Major Ronald e Domingos Brazão são defendidos pelo mesmo advogado: o criminalista Ubiratan Guedes. O UOL ligou e mandou email para o defensor para que ele comentasse as declarações de Curicica, mas até a publicação do texto não obteve resposta. Assim que enviada, ela será publicada.
O outro chefe do Escritório do Crime, ao lado de Major Ronald, é o ex-policial militar Adriano Magalhães da Nóbrega, conhecido como Capitão Adriano. Ele está foragido desde janeiro. Os dois foram homenageados pelo então deputado estadual e atual senador Flávio Bolsonaro (PSL-RJ) com honrarias na Alerj.
Recado para Freixo
Curicica chegou a ser apontado como um dos mandantes do crime por um falso testemunho de um membro de sua própria quadrilha, o PM Rodrigo Jorge Ferreira, o Ferreirinha.
Em seus depoimentos, Curicica disse acreditar que o assassinato de Marielle Franco seria uma “espécie de recado” ao atual deputado federal Marcelo Freixo (PSOL-RJ). Marielle era melhor amiga e foi assessora de Freixo, antes de ser eleita vereadora pelo Rio.
Freixo ganhou notoriedade ao chefiar em 2008 a CPI das Milícias na Alerj (Assembleia Legislativa do Rio de Janeiro), quando 224 pessoas foram indiciadas. Desde então, recebe ameaças de morte e é protegido por uma escolta armada. Domingos Brazão foi um dos políticos citados por envolvimento com milicianos.
Para Curicica, que é chefe de um grupo paramilitar, Freixo seria o verdadeiro alvo, porém, como os assassinos achavam que “não poderiam mexer nele”, optaram por matar Marielle para enfraquecê-lo.
Os responsáveis pelo crime não imaginavam toda a repercussão que teria a morte da vereadoraOrlando Curicica, em depoimento à PF
Em dezembro do ano passado, nove meses depois das mortes de Marielle e Anderson, a Polícia Civil do Rio interceptou um plano para matar o deputado federal, durante um encontro com sindicalistas em Campo Grande, na zona oeste carioca, região historicamente dominada por milicianos.
Freixo tentou evitar ida de Brazão ao TCE-RJ
Deputado estadual no terceiro mandato, Domingos Brazão foi eleito para uma vaga no TCE-RJ no fim de abril de 2015.
Ao tomar posse do cargo, por exigência da lei, ele deixou o MDB, partido ao qual era filiado. A indicação foi apadrinhada pelo então presidente da Casa legislativa, Jorge Picciani (MDB). O único partido a se posicionar contra foi o PSOL, sigla de Marcelo Freixo e Marielle Franco.
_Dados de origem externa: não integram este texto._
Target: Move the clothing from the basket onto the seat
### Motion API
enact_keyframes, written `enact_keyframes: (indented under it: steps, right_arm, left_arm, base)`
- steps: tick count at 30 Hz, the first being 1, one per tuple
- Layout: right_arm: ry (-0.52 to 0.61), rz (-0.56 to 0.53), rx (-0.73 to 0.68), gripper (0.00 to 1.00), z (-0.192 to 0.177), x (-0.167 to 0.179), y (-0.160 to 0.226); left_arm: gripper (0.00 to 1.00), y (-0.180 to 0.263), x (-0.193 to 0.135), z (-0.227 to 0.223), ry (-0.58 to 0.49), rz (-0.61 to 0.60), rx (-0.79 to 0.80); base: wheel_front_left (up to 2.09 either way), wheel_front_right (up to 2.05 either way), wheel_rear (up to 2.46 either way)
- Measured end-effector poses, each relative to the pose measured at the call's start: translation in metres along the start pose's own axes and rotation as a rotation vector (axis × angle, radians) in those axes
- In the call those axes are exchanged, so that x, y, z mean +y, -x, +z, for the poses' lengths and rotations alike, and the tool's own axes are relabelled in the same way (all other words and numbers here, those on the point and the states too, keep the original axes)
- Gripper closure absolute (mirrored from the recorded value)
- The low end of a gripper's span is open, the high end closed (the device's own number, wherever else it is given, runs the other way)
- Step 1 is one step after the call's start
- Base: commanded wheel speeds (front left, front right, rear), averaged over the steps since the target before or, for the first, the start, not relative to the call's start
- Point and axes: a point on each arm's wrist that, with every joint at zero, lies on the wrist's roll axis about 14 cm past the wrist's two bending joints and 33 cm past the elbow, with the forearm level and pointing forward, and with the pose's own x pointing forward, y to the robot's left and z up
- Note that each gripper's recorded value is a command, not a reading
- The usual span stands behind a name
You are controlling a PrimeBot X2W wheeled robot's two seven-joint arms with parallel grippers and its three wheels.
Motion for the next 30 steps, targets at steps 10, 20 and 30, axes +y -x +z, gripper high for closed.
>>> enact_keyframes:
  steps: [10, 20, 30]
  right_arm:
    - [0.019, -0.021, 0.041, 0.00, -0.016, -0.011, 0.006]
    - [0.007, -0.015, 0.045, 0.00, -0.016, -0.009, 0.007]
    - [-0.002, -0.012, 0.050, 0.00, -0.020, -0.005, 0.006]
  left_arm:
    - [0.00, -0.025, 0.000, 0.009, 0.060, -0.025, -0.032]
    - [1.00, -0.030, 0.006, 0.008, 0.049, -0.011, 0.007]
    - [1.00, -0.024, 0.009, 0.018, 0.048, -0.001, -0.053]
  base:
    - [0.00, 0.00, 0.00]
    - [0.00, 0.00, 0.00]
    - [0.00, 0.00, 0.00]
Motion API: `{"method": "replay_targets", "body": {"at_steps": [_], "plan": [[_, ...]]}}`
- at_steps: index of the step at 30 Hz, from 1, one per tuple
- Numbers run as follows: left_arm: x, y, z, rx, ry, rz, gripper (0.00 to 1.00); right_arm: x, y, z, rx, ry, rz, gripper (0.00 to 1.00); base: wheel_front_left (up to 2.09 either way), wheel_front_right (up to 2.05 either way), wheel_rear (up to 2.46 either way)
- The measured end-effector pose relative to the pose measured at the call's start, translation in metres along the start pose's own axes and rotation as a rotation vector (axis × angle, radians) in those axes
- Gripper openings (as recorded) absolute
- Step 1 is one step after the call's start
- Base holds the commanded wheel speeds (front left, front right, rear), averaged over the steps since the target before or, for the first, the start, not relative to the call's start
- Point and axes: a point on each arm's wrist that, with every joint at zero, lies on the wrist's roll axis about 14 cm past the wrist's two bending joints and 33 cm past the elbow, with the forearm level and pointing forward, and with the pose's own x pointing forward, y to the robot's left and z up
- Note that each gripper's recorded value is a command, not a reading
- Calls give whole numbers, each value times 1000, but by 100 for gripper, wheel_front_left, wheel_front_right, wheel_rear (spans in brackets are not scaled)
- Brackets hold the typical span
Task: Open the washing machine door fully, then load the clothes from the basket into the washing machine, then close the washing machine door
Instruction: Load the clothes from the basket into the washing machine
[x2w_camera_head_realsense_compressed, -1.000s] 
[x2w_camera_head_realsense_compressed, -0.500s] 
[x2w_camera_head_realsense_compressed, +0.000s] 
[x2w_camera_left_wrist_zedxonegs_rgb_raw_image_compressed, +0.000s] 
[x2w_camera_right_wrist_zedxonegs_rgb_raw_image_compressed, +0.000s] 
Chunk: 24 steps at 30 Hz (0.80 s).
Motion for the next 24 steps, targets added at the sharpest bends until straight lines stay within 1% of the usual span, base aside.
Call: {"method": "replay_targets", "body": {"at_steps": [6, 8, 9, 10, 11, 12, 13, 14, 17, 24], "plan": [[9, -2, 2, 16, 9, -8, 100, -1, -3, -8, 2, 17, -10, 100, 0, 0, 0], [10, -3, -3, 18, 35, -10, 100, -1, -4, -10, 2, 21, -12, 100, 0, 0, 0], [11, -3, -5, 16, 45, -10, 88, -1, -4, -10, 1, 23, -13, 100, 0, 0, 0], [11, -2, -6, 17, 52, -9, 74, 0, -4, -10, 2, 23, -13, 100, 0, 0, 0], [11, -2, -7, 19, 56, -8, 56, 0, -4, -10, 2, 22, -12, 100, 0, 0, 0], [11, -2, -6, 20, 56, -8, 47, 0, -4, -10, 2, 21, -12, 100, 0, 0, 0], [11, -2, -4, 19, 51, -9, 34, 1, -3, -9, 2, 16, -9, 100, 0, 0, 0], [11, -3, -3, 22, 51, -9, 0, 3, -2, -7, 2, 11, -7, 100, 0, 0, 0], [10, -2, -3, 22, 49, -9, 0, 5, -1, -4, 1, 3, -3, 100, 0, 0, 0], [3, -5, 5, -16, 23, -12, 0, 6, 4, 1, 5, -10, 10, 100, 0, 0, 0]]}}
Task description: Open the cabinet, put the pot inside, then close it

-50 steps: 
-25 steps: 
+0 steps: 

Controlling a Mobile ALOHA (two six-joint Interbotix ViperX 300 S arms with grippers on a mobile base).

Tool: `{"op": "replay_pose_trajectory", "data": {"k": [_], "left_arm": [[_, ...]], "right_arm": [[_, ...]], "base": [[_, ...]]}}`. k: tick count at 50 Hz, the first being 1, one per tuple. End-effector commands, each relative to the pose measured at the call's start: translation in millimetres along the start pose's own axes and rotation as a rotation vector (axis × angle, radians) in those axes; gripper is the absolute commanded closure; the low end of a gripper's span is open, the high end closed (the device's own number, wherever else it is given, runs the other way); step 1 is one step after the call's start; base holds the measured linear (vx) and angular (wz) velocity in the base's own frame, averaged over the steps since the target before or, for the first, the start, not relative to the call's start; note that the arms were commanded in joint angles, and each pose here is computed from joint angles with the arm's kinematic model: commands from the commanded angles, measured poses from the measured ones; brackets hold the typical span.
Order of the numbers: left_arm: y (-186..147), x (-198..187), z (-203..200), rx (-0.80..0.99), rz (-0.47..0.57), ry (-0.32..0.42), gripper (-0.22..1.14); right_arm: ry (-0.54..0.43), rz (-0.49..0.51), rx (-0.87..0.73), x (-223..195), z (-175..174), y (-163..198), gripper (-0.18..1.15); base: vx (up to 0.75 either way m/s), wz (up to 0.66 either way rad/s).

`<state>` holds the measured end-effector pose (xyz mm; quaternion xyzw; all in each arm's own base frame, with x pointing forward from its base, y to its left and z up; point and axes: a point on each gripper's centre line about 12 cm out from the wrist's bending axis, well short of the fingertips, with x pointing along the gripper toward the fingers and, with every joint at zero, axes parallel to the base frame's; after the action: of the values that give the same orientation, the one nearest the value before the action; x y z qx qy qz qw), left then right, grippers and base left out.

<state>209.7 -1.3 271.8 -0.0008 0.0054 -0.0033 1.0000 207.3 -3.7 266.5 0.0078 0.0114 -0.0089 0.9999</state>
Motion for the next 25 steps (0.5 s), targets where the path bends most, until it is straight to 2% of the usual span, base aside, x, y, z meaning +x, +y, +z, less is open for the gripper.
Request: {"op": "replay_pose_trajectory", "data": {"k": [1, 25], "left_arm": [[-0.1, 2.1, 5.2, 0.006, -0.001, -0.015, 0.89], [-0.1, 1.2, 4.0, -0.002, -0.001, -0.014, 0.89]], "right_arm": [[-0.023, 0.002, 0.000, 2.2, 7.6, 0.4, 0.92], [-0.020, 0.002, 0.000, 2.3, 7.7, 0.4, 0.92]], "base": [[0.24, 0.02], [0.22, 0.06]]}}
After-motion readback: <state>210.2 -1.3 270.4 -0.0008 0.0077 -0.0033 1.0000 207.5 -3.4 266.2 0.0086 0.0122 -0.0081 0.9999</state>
Na época, Freixo ingressou com uma ação na Justiça do Rio para evitar, sem sucesso, a nomeação de Brazão.
Em novembro de 2017, outro membro da cúpula do MDB no Rio, o deputado estadual Edson Albertassi, estava prestes a ser nomeado para outra vaga no TCE-RJ. Freixo ingressou com outra ação e, dessa vez, a Justiça impediu a nomeação de Albertassi. Dias depois, ele seria preso no âmbito da Operação Cadeia Velha. Picciani e o deputado Paulo Melo também foram detidos.
Em junho passado, Freixo participou de uma reunião, a pedido de dois delegados da Polícia Civil do Rio, com integrantes do Ministério Público Federal para tratar de uma possível conexão de deputados do MDB com a morte de Marielle. O encontro foi revelado pela revista Veja.
Apontado como responsável pelos disparos que vitimaram Marielle Franco e o motorista Anderson Gomes, o PM aposentado Ronnie Lessa foi filiado ao MDB. Ele nega participação no crime.
Na terça-feira (17), em seu último dia à frente da PGR, Raquel Dodge denunciou Brazão e outras quatro pessoas ao STJ (Superior Tribunal de Justiça) por atrapalharem as investigações sobre a morte de Marielle e de seu motorista Anderson Gomes.